What are the SQL Server _WA_Sys... statistics?

By:   |   Updated: 2012-08-09   |   Comments (13)   |   Related: > Indexing


Problem

I was checking the statistics objects in my Microsoft SQL Server database and found some statistics with strange names. Could you please explain what the _WA_Sys... statistics are? Why are they created? Can I safely delete them? Do they differ from the other statistics objects?  Check out this tip to learn more.

Solution

In the SQL Server universe it vital to keep your statistics up-to-date otherwise you can face performance issues. When you set the AUTO_CREATE_STATISTICS option on at a database level, the Query Optimizer creates statistics on individual columns used in a predicate. These statistics are necessary to generate the query plan. They are created on columns that do not have a histogram in an existing statistics object. The name of the auto-created statistics includes the column name and the object ID in hexadecimal format: _WA_Sys_<column_name>_<XXXX>. These statistics are used by the Query Optimizer to determine the optimal Query Execution Plan.

Please note that the AUTO_CREATE_STATISTICS database option generates only single-column statistics for the full table and it does not generate filtered statistics.

How can you check if the Query Optimizer created such single-column statistics for a table? Just run the following query from SQL Server Management Studio:

SELECT stat.name AS 'Statistics',
OBJECT_NAME(stat.object_id) AS 'Object',
COL_NAME(scol.object_id, scol.column_id) AS 'Column'
FROM sys.stats AS stat (NOLOCK) Join sys.stats_columns AS scol (NOLOCK)
ON stat.stats_id = scol.stats_id AND stat.object_id = scol.object_id
INNER JOIN sys.tables AS tab (NOLOCK) on tab.object_id = stat.object_id
WHERE stat.name like '_WA%'
ORDER BY stat.name

The query will return the statistics name, the table name and the column name for all the statistics that have been added automatically by the Query Optimizer. This information can be useful to decide if you should add indexes to these columns or not.

Removing _WA_Sys... statistics in SQL Server

The _WA_Sys stats are created when the statistics are missing. You can drop these statistics, but it is worth having this statistical information in your database. If you drop them then they will be automatically created during the next query execution involving that column. This additional step negatively impacts the query performance.
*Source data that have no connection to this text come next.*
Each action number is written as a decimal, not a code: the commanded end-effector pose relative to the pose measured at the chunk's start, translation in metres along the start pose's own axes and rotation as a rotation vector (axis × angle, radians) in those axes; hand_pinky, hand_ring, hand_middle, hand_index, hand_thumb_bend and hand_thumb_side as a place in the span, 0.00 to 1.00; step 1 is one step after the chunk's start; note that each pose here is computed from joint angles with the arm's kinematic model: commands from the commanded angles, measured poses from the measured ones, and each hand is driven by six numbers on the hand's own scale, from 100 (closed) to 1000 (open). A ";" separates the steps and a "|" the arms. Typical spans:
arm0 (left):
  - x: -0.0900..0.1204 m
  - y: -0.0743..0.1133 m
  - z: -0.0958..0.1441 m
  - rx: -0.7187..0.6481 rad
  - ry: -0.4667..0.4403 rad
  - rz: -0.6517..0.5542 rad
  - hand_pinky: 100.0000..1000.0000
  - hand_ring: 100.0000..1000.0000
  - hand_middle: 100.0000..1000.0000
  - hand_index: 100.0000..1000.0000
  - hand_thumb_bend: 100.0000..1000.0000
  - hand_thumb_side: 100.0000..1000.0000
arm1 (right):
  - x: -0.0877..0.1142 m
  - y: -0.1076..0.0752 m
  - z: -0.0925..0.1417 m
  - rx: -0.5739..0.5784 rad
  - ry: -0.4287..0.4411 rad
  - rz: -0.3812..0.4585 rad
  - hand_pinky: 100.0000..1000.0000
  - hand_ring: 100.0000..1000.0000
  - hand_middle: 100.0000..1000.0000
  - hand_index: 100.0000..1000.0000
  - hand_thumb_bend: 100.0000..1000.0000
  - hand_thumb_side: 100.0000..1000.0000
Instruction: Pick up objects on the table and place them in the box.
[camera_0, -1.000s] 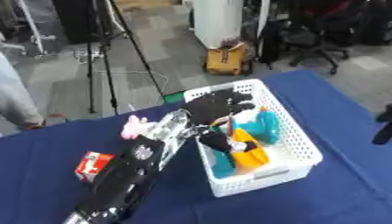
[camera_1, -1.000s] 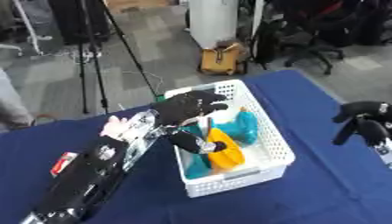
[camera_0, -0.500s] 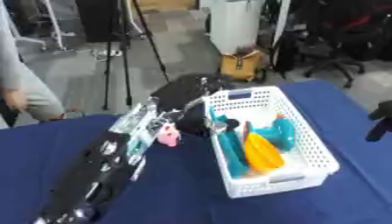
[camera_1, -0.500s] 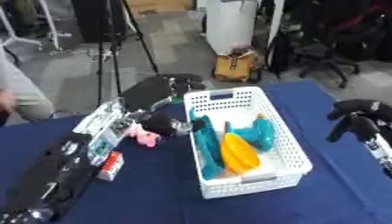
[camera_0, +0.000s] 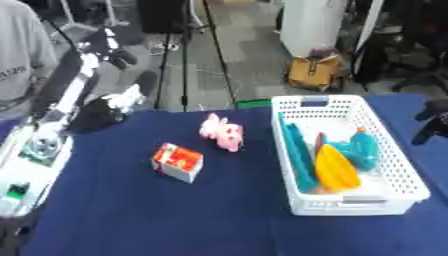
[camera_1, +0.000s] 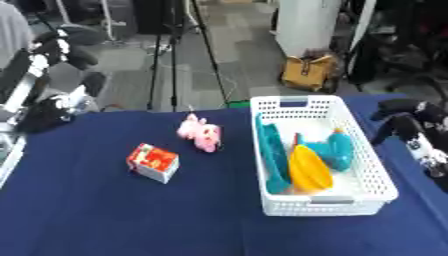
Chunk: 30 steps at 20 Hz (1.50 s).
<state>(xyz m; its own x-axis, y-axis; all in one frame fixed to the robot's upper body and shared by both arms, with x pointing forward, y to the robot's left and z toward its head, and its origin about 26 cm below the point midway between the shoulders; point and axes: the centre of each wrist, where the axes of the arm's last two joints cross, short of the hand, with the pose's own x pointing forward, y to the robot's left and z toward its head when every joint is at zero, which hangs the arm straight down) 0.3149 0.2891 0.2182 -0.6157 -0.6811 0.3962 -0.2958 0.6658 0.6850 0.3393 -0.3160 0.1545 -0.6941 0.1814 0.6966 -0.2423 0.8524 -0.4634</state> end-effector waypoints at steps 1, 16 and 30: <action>0.001 0.005 0.006 0.045 0.028 0.029 0.54 0.58 0.80 0.83 0.25 0.89 | 0.006 -0.010 -0.003 -0.002 -0.010 0.042 0.44 0.43 0.58 0.76 0.05 0.57; -0.012 -0.031 0.027 -0.025 0.117 0.183 0.52 0.58 0.81 0.85 0.14 1.00 | 0.006 -0.009 -0.003 -0.004 -0.011 0.039 0.44 0.43 0.58 0.76 0.05 0.57; -0.013 -0.036 0.030 -0.043 0.122 0.191 0.53 0.58 0.81 0.85 0.13 1.00 | 0.006 -0.009 -0.003 -0.011 -0.015 0.037 0.44 0.42 0.58 0.76 0.06 0.56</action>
<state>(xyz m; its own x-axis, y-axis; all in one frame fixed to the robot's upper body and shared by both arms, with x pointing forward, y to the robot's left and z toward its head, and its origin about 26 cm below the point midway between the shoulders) 0.3122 0.2833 0.1647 -0.5482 -0.5753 0.6070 -0.1405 0.7789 0.6112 0.3398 -0.3177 0.1541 -0.6942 0.1881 0.6948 -0.2318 0.8555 -0.4631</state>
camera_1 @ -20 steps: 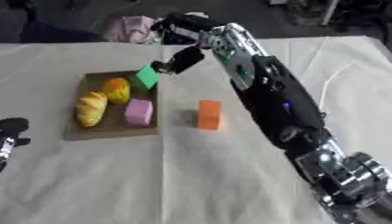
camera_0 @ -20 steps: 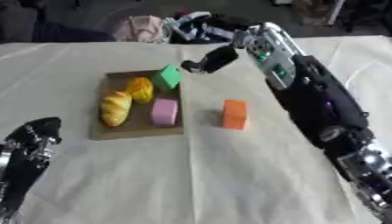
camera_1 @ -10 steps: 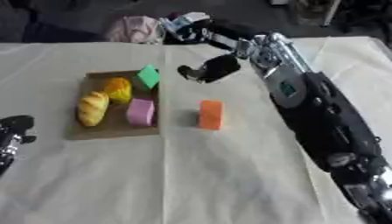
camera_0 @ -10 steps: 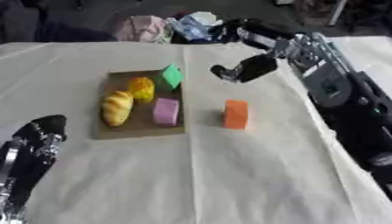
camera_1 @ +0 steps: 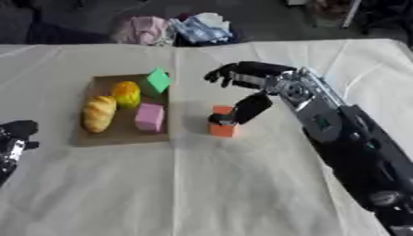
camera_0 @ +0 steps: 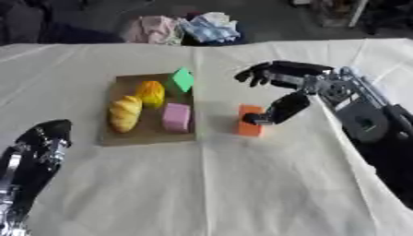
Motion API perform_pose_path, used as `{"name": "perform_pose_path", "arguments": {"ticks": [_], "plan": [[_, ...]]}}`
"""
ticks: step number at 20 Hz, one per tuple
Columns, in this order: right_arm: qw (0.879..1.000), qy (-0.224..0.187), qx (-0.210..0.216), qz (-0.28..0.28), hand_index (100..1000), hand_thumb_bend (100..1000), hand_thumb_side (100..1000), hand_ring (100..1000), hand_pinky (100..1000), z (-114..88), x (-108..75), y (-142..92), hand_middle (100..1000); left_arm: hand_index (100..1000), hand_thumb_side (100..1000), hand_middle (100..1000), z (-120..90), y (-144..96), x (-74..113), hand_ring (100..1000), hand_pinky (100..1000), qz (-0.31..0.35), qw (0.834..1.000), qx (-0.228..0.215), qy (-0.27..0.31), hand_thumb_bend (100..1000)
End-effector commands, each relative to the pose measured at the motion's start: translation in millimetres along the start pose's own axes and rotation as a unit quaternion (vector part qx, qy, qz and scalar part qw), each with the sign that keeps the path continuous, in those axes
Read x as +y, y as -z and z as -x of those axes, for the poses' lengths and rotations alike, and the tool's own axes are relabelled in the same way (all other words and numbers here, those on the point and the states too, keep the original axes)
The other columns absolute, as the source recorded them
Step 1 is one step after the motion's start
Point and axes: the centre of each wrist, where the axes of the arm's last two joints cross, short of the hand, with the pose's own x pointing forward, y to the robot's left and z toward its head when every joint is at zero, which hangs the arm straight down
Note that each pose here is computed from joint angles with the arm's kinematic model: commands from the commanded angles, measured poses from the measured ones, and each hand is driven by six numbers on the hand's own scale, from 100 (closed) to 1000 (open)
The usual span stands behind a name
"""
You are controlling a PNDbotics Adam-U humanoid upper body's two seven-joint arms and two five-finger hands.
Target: Pick up objects on the table and place them in the box.
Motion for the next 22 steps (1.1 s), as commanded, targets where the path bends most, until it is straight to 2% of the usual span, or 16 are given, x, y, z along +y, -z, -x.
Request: {"name": "perform_pose_path", "arguments": {"ticks": [1,14,20,22], "plan": [[1.0,-0.004,0.021,-0.015,973,403,503,841,832,8.5,0.1,-0.4,889,748,583,723,-4.9,1.0,5.4,828,755,-0.004,1.0,-0.009,0.011,169],[0.995,0.015,0.093,-0.028,960,416,491,838,829,45.2,32.1,16.5,879,749,584,724,-5.2,1.3,4.9,828,755,-0.004,1.0,-0.01,0.009,167],[0.993,0.019,0.107,-0.043,938,413,485,835,827,54.3,41.9,22.1,854,749,585,725,-5.4,1.5,4.4,829,756,-0.003,1.0,-0.01,0.009,165],[0.993,0.017,0.11,-0.043,916,404,475,827,822,55.3,43.3,23.6,819,749,585,725,-5.4,1.5,4.4,829,756,-0.003,1.0,-0.01,0.008,165]]}}
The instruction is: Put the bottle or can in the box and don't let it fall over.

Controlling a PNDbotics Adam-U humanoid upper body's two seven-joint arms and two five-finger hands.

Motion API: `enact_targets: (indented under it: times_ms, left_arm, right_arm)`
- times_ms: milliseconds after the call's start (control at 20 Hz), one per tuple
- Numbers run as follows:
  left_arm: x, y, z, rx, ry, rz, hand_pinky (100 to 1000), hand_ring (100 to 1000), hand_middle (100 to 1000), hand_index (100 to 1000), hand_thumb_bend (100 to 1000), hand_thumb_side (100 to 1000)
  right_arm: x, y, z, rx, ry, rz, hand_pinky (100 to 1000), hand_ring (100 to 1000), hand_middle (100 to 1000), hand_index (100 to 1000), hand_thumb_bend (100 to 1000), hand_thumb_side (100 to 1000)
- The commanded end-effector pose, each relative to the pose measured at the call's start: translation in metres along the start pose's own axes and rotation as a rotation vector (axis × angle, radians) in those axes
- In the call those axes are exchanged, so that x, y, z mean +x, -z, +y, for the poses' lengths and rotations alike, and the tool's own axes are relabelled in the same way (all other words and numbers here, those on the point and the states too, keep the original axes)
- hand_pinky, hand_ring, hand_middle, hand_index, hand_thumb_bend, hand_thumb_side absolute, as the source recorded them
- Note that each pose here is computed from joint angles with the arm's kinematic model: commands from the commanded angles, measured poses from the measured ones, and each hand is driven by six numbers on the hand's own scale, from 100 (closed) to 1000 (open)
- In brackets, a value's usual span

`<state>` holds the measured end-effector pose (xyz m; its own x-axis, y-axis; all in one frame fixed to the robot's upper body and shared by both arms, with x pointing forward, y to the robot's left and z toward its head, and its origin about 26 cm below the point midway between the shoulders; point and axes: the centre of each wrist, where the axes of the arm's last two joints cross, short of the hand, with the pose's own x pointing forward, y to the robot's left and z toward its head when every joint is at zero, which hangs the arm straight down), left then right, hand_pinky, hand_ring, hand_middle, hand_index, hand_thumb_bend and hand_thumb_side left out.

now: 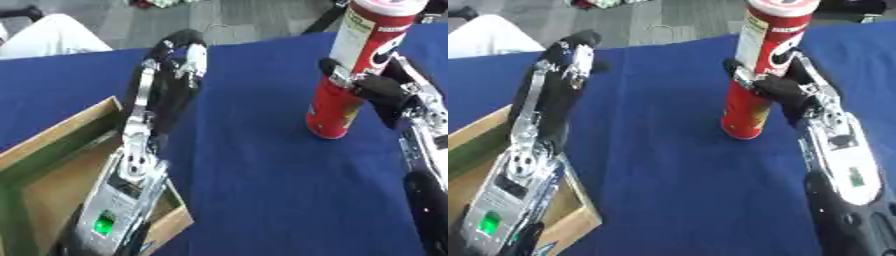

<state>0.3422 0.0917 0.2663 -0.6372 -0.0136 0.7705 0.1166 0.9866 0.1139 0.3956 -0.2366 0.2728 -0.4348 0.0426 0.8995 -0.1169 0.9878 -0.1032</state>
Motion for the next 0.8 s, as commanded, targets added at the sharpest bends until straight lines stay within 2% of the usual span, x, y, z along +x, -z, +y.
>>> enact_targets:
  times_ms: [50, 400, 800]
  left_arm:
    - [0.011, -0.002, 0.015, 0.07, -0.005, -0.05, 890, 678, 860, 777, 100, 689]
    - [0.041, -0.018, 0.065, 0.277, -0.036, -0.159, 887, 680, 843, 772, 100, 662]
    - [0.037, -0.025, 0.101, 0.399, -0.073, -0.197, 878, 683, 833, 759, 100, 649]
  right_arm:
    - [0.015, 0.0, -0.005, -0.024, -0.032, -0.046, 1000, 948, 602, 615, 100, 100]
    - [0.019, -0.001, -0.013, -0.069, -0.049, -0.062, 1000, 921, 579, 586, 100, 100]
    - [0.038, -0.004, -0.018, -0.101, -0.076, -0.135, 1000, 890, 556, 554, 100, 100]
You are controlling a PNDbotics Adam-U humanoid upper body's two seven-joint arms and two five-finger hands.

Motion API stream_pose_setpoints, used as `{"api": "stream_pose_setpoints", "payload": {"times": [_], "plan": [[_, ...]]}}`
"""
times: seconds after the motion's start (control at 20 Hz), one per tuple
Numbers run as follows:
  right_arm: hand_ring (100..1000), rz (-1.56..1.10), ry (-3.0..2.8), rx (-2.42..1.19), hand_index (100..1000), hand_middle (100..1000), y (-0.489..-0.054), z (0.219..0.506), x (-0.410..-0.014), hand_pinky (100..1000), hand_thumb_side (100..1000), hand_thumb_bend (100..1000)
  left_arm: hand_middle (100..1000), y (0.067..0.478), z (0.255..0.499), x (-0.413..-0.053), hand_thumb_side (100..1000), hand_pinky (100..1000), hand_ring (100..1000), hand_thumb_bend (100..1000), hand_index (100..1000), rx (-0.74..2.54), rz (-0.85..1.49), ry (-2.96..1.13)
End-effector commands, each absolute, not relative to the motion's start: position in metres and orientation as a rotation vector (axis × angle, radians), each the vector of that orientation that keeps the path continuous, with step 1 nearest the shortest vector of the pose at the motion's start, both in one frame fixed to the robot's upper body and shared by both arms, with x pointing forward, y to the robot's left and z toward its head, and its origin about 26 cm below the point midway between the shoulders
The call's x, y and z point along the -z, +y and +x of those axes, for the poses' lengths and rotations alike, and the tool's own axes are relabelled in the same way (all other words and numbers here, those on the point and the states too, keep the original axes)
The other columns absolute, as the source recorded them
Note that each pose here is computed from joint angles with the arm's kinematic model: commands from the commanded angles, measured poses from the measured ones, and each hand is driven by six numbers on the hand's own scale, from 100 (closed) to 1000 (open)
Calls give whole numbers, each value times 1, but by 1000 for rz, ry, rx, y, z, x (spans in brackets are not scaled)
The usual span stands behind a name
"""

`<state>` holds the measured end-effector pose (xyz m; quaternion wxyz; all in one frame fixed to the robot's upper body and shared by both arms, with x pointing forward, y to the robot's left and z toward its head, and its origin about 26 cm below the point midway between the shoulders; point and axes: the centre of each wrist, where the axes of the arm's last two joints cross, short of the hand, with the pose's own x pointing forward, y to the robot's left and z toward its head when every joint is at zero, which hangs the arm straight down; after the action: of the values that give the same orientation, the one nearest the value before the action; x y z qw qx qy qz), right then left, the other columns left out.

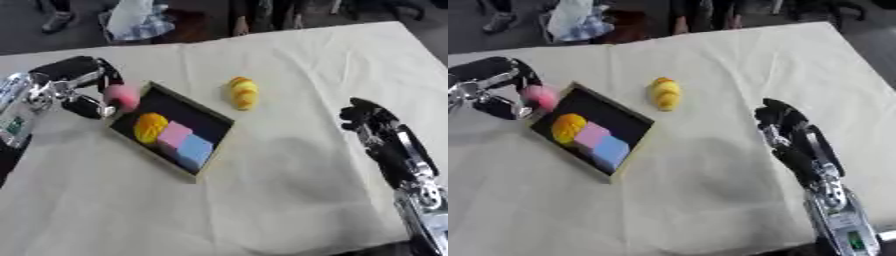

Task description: Pick up objects on the table and place them in the box.

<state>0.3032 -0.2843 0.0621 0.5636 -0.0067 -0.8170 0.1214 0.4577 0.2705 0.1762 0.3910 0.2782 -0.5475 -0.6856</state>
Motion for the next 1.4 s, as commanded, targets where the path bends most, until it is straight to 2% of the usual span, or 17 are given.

I recommend converting the _WA_Sys stats to a statistics object with a more reasonable name. This can be done by dropping the auto-created statistics and running sp_createstats to create the statistics with a more user-friendly name:

EXEC sp_createstats @indexonly = 'NO', @fullscan = 'FULLSCAN', @norecompute ='NO'

After executing this command, the SQL Server will create all the missing single-column statistics for your database.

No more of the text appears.